■ WHAT THE TASK ASKS ■
Give the data again exactly, without its images.

----------------------------------------

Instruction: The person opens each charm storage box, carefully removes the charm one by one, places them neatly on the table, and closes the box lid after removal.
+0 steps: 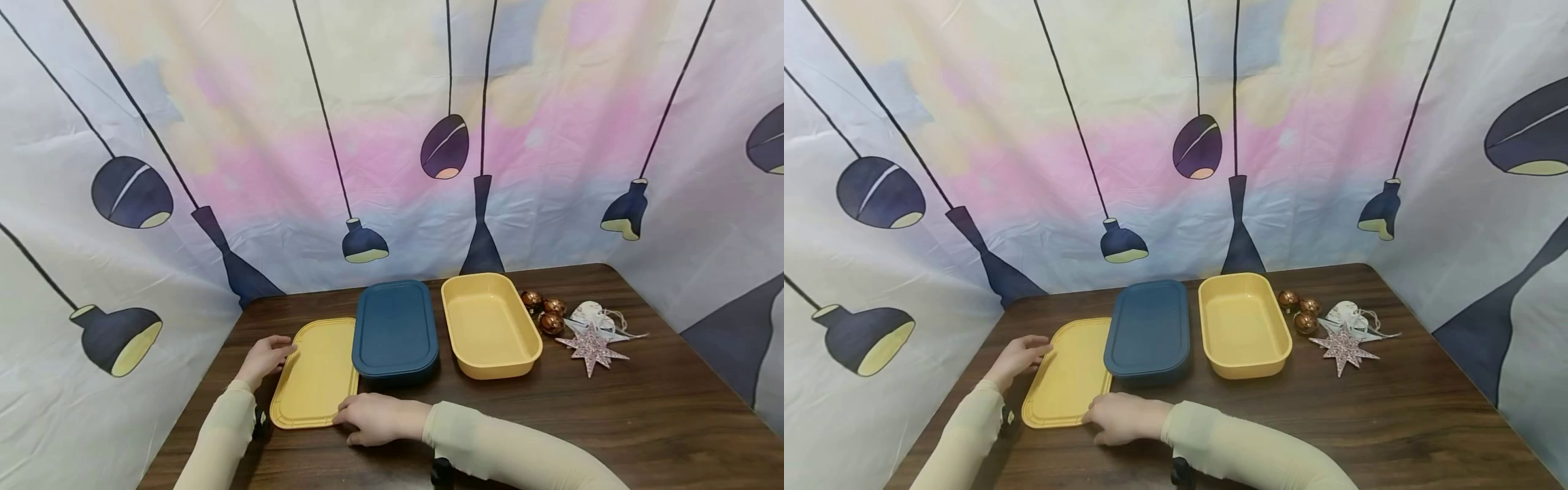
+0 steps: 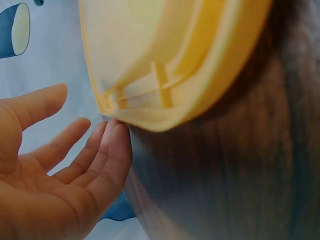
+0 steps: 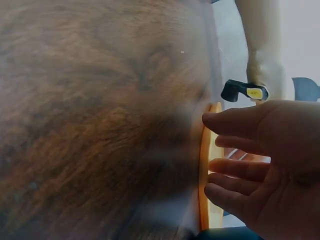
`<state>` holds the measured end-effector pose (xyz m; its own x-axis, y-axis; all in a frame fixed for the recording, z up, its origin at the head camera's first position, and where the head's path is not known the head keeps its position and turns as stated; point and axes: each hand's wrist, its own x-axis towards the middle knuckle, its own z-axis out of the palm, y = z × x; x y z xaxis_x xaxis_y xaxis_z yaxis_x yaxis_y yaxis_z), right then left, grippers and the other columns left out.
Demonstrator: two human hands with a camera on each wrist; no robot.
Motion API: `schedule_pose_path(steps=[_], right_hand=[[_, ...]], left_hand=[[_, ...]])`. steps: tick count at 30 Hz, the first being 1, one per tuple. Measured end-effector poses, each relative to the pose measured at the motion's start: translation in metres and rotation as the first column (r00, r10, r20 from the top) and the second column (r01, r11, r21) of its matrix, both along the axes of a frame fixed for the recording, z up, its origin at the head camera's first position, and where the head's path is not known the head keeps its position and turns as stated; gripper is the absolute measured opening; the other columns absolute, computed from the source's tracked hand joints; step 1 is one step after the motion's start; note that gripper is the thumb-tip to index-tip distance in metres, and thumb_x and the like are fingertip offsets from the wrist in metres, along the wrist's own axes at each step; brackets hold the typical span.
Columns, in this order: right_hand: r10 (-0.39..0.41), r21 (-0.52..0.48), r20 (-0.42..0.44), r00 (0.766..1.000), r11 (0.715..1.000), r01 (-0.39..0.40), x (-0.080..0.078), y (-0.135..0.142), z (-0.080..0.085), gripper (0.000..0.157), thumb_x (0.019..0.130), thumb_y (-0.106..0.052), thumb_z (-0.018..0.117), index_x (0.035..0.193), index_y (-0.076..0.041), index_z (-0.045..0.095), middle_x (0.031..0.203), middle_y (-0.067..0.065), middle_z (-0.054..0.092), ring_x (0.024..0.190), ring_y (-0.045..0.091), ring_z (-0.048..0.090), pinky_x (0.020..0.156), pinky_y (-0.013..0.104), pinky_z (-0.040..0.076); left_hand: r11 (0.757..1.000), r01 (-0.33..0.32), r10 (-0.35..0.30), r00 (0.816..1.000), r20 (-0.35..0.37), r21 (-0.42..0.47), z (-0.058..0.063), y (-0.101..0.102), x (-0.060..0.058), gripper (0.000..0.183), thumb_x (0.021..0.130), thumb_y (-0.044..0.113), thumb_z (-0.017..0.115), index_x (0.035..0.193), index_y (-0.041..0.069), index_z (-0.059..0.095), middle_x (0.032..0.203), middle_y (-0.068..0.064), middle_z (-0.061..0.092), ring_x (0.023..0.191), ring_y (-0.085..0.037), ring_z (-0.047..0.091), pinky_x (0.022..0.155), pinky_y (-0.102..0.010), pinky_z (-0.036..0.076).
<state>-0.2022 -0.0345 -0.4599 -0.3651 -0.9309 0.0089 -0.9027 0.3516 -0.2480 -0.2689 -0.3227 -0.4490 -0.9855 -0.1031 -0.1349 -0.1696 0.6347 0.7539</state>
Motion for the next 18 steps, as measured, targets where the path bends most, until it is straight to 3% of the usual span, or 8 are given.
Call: schedule_pose_path(steps=[6, 18], right_hand=[[0.004, -0.031, -0.037, 0.999, 1.0, -0.005, 0.0, 0.0, -0.003, 0.035, 0.095, -0.022, 0.073, 0.129, -0.015, 0.07, 0.119, -0.005, 0.064, 0.107, 0.0, 0.06, 0.087, 0.009, 0.045], [0.019, -0.1, -0.145, 0.989, 0.994, -0.033, -0.005, -0.001, -0.015, 0.027, 0.089, -0.012, 0.078, 0.115, -0.017, 0.073, 0.11, -0.007, 0.064, 0.101, -0.001, 0.06, 0.088, 0.007, 0.044]], left_hand=[[1.0, -0.003, 0.003, 1.0, 0.011, -0.017, -0.003, 0.002, -0.002, 0.052, 0.103, 0.024, 0.059, 0.141, -0.01, 0.049, 0.138, -0.032, 0.05, 0.112, -0.04, 0.06, 0.081, -0.041, 0.057], [0.999, -0.023, 0.022, 0.999, 0.032, 0.032, -0.008, -0.001, -0.003, 0.054, 0.102, 0.025, 0.06, 0.141, -0.01, 0.049, 0.133, -0.029, 0.053, 0.102, -0.032, 0.062, 0.075, -0.036, 0.057]])
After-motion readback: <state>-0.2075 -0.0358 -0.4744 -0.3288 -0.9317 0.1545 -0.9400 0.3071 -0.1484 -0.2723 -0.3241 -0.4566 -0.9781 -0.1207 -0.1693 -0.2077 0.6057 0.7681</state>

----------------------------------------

■ THE COMPLETED TASK ■
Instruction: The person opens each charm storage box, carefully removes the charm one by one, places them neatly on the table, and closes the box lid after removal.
+0 steps: 
+0 steps: 
+0 steps: 
`<state>` holds the measured end-effector pose (xyz m; its own x-axis, y-axis; all in a frame fixed for the recording, z up, its origin at the head camera's first position, and where the head's path is not known the head keeps its position and turns as stated; point and axes: each hand's wrist, its own x-axis towards the middle knuckle, its own z-axis out of the palm, y = z × x; x y z xaxis_x xaxis_y xaxis_z yaxis_x yaxis_y yaxis_z), right then left, grippers and the other columns left out.
Demonstrator: two human hands with a camera on each wrist; no robot.
Motion API: `schedule_pose_path(steps=[_], right_hand=[[_, ...]], left_hand=[[_, ...]])`. steps: tick count at 30 Hz, the first being 1, one per tuple. Measured end-effector poses, each relative to the pose measured at the motion's start: translation in metres and rotation as the first column (r00, r10, r20 from the top) and the second column (r01, r11, r21) of its matrix, both along the axes of a frame fixed for the recording, z up, its origin at the head camera's first position, and where the head's path is not known the head keeps its position and turns as stated; gripper is the absolute measured opening; the other columns absolute, computed from the source's tracked hand joints; step 1 is one step after the motion's start; note that gripper is the thumb-tip to index-tip distance in metres, and thumb_x and the like are fingertip offsets from the wrist in metres, along the wrist's own axes at each step; brackets hold the typical span.
Columns, in this order: right_hand: r10 (-0.39..0.41), r21 (-0.52..0.48), r20 (-0.42..0.44), r00 (0.766..1.000), r11 (0.715..1.000), r01 (-0.39..0.40), x (-0.080..0.078), y (-0.135..0.142), z (-0.080..0.085), gripper (0.000..0.157), thumb_x (0.019..0.130), thumb_y (-0.106..0.052), thumb_z (-0.018..0.117), index_x (0.035..0.193), index_y (-0.076..0.041), index_z (-0.045..0.095), middle_x (0.031..0.203), middle_y (-0.067..0.065), middle_z (-0.054..0.092), ring_x (0.024..0.190), ring_y (-0.045..0.091), ring_z (-0.048..0.090), pinky_x (0.020..0.156), pinky_y (-0.013..0.104), pinky_z (-0.040..0.076); left_hand: r11 (0.757..1.000), r01 (-0.33..0.32), r10 (-0.35..0.30), r00 (0.816..1.000), r20 (-0.35..0.37), r21 (-0.42..0.47), z (-0.058..0.063), y (-0.101..0.102), x (-0.060..0.058), gripper (0.000..0.183), thumb_x (0.021..0.130), thumb_y (-0.044..0.113), thumb_z (-0.017..0.115), index_x (0.035..0.193), index_y (-0.041..0.069), index_z (-0.059..0.095), middle_x (0.032..0.203), middle_y (-0.068..0.064), middle_z (-0.061..0.092), ring_x (0.023..0.191), ring_y (-0.085..0.037), ring_z (-0.047..0.091), pinky_x (0.022..0.155), pinky_y (-0.102..0.010), pinky_z (-0.036..0.076).
<state>-0.2022 -0.0345 -0.4599 -0.3651 -0.9309 0.0089 -0.9027 0.3516 -0.2480 -0.2689 -0.3227 -0.4490 -0.9855 -0.1031 -0.1349 -0.1696 0.6347 0.7539</state>
Motion for the next 18 steps, as measured, targets where the path bends most, until it is straight to 3% of the usual span, or 8 are given.
Call: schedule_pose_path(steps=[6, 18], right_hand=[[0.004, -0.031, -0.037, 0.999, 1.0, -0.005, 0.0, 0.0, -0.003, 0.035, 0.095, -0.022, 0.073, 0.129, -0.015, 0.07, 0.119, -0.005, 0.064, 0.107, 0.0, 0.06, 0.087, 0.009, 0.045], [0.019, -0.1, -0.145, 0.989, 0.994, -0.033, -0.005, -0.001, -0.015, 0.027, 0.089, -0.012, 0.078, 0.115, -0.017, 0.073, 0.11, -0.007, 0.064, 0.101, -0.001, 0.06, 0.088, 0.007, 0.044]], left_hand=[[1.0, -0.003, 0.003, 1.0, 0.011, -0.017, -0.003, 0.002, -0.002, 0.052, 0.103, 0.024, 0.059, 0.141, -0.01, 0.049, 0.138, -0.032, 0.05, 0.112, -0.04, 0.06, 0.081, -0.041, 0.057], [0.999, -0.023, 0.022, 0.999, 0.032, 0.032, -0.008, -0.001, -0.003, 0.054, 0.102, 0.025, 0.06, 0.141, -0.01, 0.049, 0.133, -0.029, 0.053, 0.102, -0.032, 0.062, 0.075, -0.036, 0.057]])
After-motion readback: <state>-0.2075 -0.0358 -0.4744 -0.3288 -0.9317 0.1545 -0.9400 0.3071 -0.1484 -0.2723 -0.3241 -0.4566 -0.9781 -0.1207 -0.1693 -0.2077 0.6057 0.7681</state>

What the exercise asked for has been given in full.